The controllers that came with the Nintendo 64 don’t exactly measure up to the “Duke” of Xbox fame, but they’re not the smallest in the world either. Made by Bacteria forum member [Bungle] says that his girlfriend has incredibly tiny hands, so he thought he might try trimming some of the fat from an N64 controller by cramming its components into an N64 cartridge.

He tore down a 3rd-party N64 controller, tossing out the D-Pad, plug, and rumble motor, retaining all of the other buttons. After gutting the game cartridge, he heated the back side under a lamp and stretched the plastic over a roll of electrical tape to make room for the N64’s trademark “Z” button. Having only removed the rumble motor due to size constraints, he found a suitable replacement at Radio Shack, which fills in for the original nicely.
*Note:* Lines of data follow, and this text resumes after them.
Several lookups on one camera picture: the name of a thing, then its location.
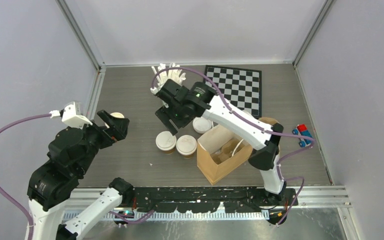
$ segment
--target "toy car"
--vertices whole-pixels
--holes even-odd
[[[294,128],[292,130],[292,133],[294,135],[301,135],[301,136],[306,136],[306,137],[312,138],[312,136],[311,136],[310,132],[308,131],[308,129],[307,129],[305,124],[300,124],[300,125],[296,126],[296,128]],[[311,144],[310,140],[302,139],[302,138],[300,138],[300,140],[301,141],[299,141],[299,146],[301,148],[305,148],[305,147],[307,147],[308,145]]]

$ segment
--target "wall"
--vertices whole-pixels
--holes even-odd
[[[0,0],[0,128],[15,120],[87,103],[96,77],[55,1]],[[0,184],[24,206],[32,172],[65,126],[39,119],[0,135]],[[0,195],[0,239],[24,239],[25,216]]]
[[[107,65],[291,62],[324,2],[68,1]]]
[[[333,179],[384,239],[384,1],[336,1],[298,70]]]

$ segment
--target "brown box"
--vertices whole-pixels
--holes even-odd
[[[231,156],[241,139],[221,125],[215,126],[198,138],[197,166],[211,185],[220,181],[250,157],[253,148],[245,141],[242,141],[235,154]]]

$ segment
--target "checkerboard pattern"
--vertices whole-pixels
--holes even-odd
[[[205,75],[217,84],[231,104],[246,110],[255,118],[261,117],[261,71],[207,65]]]

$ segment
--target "gray wooden tabletop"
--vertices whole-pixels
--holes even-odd
[[[262,115],[277,119],[284,132],[291,133],[298,124],[306,124],[314,136],[298,79],[291,64],[230,65],[262,71]],[[191,66],[204,72],[205,66]],[[150,92],[154,73],[150,67],[107,68],[97,110],[120,112],[130,119],[125,140],[102,149],[95,157],[80,187],[106,187],[114,178],[121,177],[137,187],[210,186],[197,167],[196,156],[185,159],[179,153],[162,153],[155,145],[155,137],[165,126],[155,116],[161,101]],[[191,87],[202,78],[186,73],[183,85]],[[100,125],[102,121],[95,117]],[[192,123],[176,135],[199,138]],[[299,149],[299,140],[283,137],[281,155]],[[306,185],[329,185],[329,178],[317,147],[294,155],[281,166],[285,178],[303,176]],[[262,186],[260,172],[248,162],[242,164],[217,186]],[[300,185],[290,182],[289,185]]]
After a good amount of careful trimming, wiring, and mounting, he came up with the little gem you see above. We’re sure [Bungle’s] girlfriend is pleased with his work, and he seems happy with how it came out as well.

Continue reading to see a short video showing off [Bungle’s] latest creation.

[Thanks, Chris Downing]

Comments

  1. HAD says:

    We’re sure [Bungle’s] girlfriend is pleased with his work

    I do not share that certainty. How is this thing comfortable to use???

    • Downing says:

      I’m just impressed as hell that he pulled this off! That’s a lot of stuff to cram into a casing that small. Plus the craftsmanship to make this work was just as impressive! Nice work man!

      • HAD says:

        I am going to try to say this in the in the nicest way possible.

        Taking an off the shelf controller apart and placing it inside another off the shelf housing is not what I consider craftsmanship.

        I applaud his efforts and the final product is functional but I do not believe this qualifies as craftsmanship. Now, if he had measured the components, designed his own controller, 3d printed it and assembled it – THEN I would call it craftsmanship. This is more of a hack and a functional but cludgy one at that.

      • chaz1 says:

        I am going to try to say this in the in the nicest way possible.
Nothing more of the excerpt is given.